Elsevier

Pattern Recognition Letters

Volume 128, 1 December 2019, Pages 290-297
Pattern Recognition Letters

Estimation of affective dimensions using CNN-based features of audiovisual data

https://doi.org/10.1016/j.patrec.2019.09.015Get rights and content

Highlights

  • A novel two-stream CNN that uses audiovisual data to estimate affective dimensions.

  • Selection of CNN-based features using minimum redundancy and maximum relevancy rule.

  • Regression of selected CNN-based features outperforms the end-to-end CNN mapping.

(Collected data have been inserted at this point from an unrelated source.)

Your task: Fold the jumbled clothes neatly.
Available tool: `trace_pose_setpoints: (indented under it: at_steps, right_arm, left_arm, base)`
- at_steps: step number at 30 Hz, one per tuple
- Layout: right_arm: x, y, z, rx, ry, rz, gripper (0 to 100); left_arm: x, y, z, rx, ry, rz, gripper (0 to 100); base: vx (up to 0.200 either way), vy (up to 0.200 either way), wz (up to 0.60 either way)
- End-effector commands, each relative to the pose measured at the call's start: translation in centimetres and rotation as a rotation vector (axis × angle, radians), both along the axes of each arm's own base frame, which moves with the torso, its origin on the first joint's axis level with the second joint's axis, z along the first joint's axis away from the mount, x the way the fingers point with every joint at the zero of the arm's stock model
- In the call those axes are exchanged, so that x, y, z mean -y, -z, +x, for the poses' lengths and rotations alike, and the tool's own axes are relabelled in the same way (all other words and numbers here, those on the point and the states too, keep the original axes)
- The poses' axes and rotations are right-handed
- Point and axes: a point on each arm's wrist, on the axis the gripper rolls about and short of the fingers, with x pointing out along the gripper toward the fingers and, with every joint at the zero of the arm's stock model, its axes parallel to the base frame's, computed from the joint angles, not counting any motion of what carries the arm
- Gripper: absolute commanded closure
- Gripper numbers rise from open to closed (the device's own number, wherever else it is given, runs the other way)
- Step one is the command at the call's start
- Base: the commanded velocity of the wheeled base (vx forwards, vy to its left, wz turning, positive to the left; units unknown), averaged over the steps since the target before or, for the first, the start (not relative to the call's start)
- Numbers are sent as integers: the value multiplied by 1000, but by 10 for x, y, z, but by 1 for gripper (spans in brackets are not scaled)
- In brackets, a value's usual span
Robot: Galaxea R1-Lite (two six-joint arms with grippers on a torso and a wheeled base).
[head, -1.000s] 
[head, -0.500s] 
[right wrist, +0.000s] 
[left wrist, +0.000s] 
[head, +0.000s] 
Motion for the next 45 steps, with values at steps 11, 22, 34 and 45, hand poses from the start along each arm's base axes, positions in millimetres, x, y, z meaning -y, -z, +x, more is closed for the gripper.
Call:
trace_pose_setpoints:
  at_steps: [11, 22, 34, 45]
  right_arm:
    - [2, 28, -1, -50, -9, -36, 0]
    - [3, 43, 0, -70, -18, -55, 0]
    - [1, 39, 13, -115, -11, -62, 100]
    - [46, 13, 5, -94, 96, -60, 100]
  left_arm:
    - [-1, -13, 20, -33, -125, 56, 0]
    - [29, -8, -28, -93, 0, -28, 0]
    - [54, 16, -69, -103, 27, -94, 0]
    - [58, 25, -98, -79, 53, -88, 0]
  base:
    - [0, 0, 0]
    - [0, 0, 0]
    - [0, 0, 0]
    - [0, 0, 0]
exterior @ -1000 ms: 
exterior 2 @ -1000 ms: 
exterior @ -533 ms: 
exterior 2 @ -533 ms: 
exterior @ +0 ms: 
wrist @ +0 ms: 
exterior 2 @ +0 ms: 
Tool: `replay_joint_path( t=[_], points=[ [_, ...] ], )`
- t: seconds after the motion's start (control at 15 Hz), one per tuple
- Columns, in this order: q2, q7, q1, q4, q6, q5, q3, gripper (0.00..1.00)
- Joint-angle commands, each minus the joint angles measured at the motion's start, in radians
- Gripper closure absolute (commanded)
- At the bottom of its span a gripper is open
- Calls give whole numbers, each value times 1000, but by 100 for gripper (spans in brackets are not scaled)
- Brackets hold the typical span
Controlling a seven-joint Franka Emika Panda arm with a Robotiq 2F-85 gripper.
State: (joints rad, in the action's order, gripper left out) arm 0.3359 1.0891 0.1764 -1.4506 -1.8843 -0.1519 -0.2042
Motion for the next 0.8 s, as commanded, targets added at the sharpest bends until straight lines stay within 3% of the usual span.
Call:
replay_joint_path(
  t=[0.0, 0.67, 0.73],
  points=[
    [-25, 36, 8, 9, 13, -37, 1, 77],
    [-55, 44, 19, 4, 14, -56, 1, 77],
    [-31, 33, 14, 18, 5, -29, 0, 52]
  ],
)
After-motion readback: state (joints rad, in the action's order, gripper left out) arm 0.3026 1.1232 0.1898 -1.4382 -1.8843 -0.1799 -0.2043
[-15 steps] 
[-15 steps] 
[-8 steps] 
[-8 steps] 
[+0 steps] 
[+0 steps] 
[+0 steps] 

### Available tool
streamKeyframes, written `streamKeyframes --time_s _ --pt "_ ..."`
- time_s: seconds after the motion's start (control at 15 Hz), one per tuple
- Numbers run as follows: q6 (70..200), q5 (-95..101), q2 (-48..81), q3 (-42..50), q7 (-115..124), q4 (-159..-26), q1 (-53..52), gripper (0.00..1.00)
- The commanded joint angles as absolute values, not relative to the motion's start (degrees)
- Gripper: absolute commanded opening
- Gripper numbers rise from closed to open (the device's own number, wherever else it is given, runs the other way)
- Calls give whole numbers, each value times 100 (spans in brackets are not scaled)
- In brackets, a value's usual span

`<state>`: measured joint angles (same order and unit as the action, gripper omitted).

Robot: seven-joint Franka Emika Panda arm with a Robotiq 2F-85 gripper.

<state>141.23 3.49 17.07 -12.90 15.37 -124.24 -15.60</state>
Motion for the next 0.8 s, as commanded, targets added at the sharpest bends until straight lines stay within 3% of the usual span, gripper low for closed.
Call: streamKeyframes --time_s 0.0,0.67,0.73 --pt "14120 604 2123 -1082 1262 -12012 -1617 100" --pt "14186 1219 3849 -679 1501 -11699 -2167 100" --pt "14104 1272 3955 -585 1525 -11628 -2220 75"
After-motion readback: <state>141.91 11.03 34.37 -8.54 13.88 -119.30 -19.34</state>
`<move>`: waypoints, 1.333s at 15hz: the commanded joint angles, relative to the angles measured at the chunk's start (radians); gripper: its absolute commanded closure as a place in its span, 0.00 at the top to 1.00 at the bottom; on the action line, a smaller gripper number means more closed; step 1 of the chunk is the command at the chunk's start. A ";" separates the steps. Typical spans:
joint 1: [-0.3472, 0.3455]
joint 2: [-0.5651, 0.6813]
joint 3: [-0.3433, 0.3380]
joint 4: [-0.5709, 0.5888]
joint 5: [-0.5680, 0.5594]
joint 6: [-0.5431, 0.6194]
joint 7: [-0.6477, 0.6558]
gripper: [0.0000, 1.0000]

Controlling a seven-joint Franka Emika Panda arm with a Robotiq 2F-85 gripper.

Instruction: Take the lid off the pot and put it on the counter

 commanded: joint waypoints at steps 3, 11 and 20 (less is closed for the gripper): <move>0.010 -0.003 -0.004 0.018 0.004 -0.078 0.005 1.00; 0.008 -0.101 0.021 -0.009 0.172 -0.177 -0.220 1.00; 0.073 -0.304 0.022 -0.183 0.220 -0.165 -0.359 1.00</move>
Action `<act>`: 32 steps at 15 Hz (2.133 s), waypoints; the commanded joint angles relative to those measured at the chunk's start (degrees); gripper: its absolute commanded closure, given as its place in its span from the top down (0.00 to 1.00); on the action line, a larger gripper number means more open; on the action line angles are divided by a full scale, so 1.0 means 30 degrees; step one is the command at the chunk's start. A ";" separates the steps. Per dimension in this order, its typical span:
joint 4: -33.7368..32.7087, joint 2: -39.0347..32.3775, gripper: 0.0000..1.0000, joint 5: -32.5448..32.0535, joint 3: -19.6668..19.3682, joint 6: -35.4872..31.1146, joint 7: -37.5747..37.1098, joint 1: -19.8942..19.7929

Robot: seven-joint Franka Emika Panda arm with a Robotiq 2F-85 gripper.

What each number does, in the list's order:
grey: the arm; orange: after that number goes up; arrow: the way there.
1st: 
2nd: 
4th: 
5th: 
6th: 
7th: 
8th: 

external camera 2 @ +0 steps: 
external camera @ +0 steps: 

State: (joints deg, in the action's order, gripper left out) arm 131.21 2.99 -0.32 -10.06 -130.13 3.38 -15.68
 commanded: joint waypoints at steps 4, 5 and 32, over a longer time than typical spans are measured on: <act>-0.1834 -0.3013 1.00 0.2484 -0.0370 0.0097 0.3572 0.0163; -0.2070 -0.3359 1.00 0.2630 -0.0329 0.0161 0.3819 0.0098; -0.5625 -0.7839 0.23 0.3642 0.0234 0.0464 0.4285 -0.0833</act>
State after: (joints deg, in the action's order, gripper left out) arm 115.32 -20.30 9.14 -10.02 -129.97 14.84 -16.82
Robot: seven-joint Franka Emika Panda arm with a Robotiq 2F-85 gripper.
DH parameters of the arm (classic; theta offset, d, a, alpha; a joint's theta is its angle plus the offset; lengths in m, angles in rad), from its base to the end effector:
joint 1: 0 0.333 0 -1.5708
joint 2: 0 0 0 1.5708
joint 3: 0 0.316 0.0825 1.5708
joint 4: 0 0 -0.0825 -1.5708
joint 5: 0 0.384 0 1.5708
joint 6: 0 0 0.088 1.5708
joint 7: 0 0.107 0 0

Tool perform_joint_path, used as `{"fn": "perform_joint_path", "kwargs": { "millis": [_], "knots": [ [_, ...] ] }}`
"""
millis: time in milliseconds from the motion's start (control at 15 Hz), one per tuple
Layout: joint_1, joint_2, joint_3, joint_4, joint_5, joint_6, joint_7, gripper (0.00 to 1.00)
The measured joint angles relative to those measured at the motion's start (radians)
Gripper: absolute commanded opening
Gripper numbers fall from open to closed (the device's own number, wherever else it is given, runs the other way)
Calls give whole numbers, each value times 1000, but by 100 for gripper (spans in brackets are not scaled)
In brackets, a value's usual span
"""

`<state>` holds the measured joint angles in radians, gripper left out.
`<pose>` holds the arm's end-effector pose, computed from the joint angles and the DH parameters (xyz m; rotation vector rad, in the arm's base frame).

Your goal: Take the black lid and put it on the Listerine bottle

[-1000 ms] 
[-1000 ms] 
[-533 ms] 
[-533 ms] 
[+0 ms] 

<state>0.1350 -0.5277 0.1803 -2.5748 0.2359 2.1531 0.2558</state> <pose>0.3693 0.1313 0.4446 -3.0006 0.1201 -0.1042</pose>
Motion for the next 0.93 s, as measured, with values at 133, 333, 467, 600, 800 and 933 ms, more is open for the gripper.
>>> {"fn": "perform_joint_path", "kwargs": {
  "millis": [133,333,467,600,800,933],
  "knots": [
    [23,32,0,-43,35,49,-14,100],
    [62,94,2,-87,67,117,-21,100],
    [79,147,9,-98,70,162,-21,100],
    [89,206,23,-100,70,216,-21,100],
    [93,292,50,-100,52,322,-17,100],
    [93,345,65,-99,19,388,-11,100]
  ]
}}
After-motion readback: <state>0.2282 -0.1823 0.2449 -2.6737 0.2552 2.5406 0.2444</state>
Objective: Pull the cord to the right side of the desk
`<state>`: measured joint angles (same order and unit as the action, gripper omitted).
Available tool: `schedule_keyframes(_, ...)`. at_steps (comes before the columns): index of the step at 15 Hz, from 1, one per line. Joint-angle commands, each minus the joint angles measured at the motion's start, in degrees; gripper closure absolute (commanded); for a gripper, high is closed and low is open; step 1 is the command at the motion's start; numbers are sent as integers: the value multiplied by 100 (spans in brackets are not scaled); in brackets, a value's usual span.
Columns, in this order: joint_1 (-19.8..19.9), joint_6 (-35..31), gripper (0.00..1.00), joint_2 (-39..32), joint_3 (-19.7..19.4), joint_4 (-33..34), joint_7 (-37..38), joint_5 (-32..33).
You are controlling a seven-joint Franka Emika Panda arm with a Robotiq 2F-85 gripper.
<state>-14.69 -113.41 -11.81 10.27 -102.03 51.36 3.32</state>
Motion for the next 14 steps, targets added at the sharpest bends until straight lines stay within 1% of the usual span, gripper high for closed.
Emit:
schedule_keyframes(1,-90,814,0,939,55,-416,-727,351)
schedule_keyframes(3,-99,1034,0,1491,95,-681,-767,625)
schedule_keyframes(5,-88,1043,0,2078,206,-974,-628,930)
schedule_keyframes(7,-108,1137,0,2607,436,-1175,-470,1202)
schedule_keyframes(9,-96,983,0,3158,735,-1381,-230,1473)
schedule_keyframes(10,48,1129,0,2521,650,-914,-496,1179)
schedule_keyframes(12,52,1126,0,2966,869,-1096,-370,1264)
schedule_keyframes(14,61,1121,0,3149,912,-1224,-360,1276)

  • Proposed model shows robust performance of estimation on generalization experiments.

Abstract

Automatic estimation of emotional state has been of great interest as emotion is an important component in user-oriented interactive technologies. This paper investigates the usage of feed-forward convolutional neural network (CNN) and features extracted from such networks for predicting dimensions of continuous-level emotional states. In this context, a two-stream CNN architecture wherein the video and audio data are learned simultaneously, is proposed. End-to-end mapping of audiovisual data to emotional dimensions reveals that the two-stream network performs better than its single-stream counterpart. The representations learned by the CNNs are refined through a minimum redundancy maximum relevance statistical selection method. Then, the support vector regression applied to selected CNN-based features estimates the instantaneous values of emotional dimensions. The proposed method is trained and tested using the audiovisual conversations of well-known RECOLA and SEMAINE databases. Experimentally it is verified that the regression of the CNN-based features outperforms the traditional audiovisual affective features as well as the end-to-end CNN mapping. Through generalization experiments, it is also observed that the learned representations are robust enough to provide an acceptable prediction performance, when the settings of training and testing datasets are widely different.

Introduction

Humans have an innate ability to track instantaneous affective state of another person during human-human interaction [21]. Imitating this task, however, is vastly challenging for a machine. In the recent years, an increasing demand of using the ‘sensitive artificial listener’ has been observed in order to tailor services as per the emotional state of an user. For example, a content provider wants to show the contents according to the emotional state of an user so that coherent and cohesive interactions can be performed with the person using its services. The emotional state of a driver can be tracked to provide safety measures to both the driver and the nearby vehicles and pedestrians. Similar type of technologies have already been shown to put into use for innovative application such as emotion aware advertisement [13]. It is apparent that in the near future, the instantaneous estimation of affective states is going to be an integral part of community driven innovative products [3]. Thus, it is necessary to develop an effective technique for predicting instantaneous affective states of humans in the real life. In this section, first, the background and related works are briefly reviewed. Then the scope in the area and the specific contributions of the work are presented.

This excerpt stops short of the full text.